The rescheduling is expected to reduce the RMOW’s anticipated $4.15-million road reconstruction costs by $150,000 over the next five years.
“Because of the larger quantities of work, we could expect some lower unit rates for some major items,” said Hallisey. “A larger tender quantity will allow the contractors to have a better efficiency of scale and possibly give us some lower unit rates.”
Mayor Nancy Wilhelm-Morden, who sits on the Finance and Audit Committee, sees it as a way to attract larger asphalt companies to the resort that may not have been interested before due to the municipality’s smaller road projects.
“This is one of the things that we were considering; that if there are larger projects there may be other asphalt companies who may be interested in coming up,” she said. “One of the things that we’ve heard in the past was that our road reconstruction program wasn’t big enough to attract contractors from the city. This is a way of perhaps attracting some of those contractors.”
In July, a trail and road reconstruction tender valued at $666,484 was awarded to Whistler Aggregates Ltd., stipulating that any asphalt used had to be sourced from a plant located at least three kilometers from residential areas, making the resort’s controversial asphalt plant next to the Cheakamus Crossing neighborhood ineligible.
That asphalt plant has drawn the ire of some local residents, who see the facility and Whistler Aggregates quarry as a major public nuisance and pollutant in the area.

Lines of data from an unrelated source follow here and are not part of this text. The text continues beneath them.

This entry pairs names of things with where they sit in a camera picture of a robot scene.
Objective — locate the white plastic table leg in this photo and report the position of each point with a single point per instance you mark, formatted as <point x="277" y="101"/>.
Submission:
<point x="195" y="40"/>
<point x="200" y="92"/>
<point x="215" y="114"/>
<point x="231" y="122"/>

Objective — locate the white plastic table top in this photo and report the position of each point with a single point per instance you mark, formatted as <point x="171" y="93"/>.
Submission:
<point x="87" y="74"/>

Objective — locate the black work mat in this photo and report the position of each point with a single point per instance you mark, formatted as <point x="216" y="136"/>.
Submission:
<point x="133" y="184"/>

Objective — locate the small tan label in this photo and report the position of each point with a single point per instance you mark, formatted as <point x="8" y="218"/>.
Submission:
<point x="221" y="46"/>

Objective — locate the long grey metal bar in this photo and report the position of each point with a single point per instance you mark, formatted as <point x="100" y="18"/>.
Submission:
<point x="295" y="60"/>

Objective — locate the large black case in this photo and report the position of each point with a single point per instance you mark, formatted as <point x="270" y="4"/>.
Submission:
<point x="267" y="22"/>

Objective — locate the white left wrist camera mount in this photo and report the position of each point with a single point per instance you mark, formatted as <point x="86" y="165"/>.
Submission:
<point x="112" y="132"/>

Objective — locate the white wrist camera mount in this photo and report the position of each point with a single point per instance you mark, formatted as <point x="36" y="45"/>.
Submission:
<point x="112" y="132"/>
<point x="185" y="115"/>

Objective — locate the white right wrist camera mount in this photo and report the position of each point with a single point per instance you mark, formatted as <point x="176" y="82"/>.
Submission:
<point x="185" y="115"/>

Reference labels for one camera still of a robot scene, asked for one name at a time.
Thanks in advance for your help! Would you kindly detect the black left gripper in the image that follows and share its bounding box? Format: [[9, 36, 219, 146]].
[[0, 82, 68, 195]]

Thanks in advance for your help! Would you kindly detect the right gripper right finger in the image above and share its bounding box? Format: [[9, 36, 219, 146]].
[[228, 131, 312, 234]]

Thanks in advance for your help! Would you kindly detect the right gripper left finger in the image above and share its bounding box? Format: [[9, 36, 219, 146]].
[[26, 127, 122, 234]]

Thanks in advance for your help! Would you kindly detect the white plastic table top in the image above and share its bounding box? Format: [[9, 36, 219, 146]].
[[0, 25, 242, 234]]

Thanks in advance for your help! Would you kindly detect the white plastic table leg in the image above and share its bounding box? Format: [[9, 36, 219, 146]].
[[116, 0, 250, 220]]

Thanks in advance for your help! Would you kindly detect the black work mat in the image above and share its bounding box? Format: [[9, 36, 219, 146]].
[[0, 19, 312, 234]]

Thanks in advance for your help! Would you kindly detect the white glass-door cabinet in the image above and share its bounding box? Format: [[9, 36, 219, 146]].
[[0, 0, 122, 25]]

Cheakamus Crossing resident Judy Bonn started a petition last month asking the province to revoke Whistler Aggregates licence of occupation.
On Feb. 25, Whistler Aggregates owner Frank Silveri secured a one-year temporary use permit to locate a mobile asphalt plant at the Green River Pit near Pemberton.
Despite the projected cost savings and the incentives to bring larger contractors to the resort, municipal staff identified several possible drawbacks to the scheduling overhaul.
“There is a limited season in Whistler for road construction,” said Hallisey. “(Contractors) would need to bring some additional crew and equipment to town to get it all done in our season. That may reduce our potential cost savings that we’re going to see.”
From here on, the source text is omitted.